● WORK ORDER: Would you print the whole listing again, exactly?

● GIVEN DATA:
════════

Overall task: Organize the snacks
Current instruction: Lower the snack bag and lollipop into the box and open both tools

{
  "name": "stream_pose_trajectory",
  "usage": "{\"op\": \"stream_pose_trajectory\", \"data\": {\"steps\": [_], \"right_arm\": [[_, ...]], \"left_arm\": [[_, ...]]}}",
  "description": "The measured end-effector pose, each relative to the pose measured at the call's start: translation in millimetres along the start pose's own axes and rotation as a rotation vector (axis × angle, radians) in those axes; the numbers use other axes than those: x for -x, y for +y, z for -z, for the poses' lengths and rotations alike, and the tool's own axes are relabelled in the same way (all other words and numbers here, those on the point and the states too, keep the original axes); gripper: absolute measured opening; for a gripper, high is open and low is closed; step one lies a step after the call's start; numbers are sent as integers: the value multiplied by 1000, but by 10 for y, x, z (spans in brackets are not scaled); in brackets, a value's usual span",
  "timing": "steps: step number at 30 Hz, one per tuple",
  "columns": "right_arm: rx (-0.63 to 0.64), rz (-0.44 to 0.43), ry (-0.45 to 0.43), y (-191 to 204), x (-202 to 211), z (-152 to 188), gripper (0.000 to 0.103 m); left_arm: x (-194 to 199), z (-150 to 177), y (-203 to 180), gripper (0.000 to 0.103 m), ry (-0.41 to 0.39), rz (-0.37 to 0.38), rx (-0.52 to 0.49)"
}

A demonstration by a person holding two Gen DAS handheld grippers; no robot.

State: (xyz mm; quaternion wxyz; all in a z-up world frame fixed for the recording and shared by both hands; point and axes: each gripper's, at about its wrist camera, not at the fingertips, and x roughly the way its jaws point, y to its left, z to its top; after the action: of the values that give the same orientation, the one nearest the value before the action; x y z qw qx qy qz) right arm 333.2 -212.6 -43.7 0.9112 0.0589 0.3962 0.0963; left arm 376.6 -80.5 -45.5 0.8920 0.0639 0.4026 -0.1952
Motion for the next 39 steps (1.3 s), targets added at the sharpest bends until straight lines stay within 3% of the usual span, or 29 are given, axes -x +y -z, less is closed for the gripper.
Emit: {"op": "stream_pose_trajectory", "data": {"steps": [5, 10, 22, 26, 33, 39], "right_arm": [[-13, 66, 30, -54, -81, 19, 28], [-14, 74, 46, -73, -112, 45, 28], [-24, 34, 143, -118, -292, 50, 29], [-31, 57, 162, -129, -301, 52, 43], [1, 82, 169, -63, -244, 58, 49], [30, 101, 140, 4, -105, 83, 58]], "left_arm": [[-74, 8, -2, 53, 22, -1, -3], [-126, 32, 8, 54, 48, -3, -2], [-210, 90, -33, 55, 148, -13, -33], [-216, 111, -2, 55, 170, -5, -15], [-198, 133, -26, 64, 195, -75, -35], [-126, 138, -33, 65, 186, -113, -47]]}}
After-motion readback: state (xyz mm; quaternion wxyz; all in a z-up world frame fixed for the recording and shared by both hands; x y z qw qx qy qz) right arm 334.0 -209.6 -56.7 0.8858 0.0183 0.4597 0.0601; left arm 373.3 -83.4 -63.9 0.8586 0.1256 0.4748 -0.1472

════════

● RESULT OF THE TASK:
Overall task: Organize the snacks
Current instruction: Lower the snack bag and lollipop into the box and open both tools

{
  "name": "stream_pose_trajectory",
  "usage": "{\"op\": \"stream_pose_trajectory\", \"data\": {\"steps\": [_], \"right_arm\": [[_, ...]], \"left_arm\": [[_, ...]]}}",
  "description": "The measured end-effector pose, each relative to the pose measured at the call's start: translation in millimetres along the start pose's own axes and rotation as a rotation vector (axis × angle, radians) in those axes; the numbers use other axes than those: x for -x, y for +y, z for -z, for the poses' lengths and rotations alike, and the tool's own axes are relabelled in the same way (all other words and numbers here, those on the point and the states too, keep the original axes); gripper: absolute measured opening; for a gripper, high is open and low is closed; step one lies a step after the call's start; numbers are sent as integers: the value multiplied by 1000, but by 10 for y, x, z (spans in brackets are not scaled); in brackets, a value's usual span",
  "timing": "steps: step number at 30 Hz, one per tuple",
  "columns": "right_arm: rx (-0.63 to 0.64), rz (-0.44 to 0.43), ry (-0.45 to 0.43), y (-191 to 204), x (-202 to 211), z (-152 to 188), gripper (0.000 to 0.103 m); left_arm: x (-194 to 199), z (-150 to 177), y (-203 to 180), gripper (0.000 to 0.103 m), ry (-0.41 to 0.39), rz (-0.37 to 0.38), rx (-0.52 to 0.49)"
}

A demonstration by a person holding two Gen DAS handheld grippers; no robot.

State: (xyz mm; quaternion wxyz; all in a z-up world frame fixed for the recording and shared by both hands; point and axes: each gripper's, at about its wrist camera, not at the fingertips, and x roughly the way its jaws point, y to its left, z to its top; after the action: of the values that give the same orientation, the one nearest the value before the action; x y z qw qx qy qz) right arm 333.2 -212.6 -43.7 0.9112 0.0589 0.3962 0.0963; left arm 376.6 -80.5 -45.5 0.8920 0.0639 0.4026 -0.1952
Motion for the next 39 steps (1.3 s), targets added at the sharpest bends until straight lines stay within 3% of the usual span, or 29 are given, axes -x +y -z, less is closed for the gripper.
Emit: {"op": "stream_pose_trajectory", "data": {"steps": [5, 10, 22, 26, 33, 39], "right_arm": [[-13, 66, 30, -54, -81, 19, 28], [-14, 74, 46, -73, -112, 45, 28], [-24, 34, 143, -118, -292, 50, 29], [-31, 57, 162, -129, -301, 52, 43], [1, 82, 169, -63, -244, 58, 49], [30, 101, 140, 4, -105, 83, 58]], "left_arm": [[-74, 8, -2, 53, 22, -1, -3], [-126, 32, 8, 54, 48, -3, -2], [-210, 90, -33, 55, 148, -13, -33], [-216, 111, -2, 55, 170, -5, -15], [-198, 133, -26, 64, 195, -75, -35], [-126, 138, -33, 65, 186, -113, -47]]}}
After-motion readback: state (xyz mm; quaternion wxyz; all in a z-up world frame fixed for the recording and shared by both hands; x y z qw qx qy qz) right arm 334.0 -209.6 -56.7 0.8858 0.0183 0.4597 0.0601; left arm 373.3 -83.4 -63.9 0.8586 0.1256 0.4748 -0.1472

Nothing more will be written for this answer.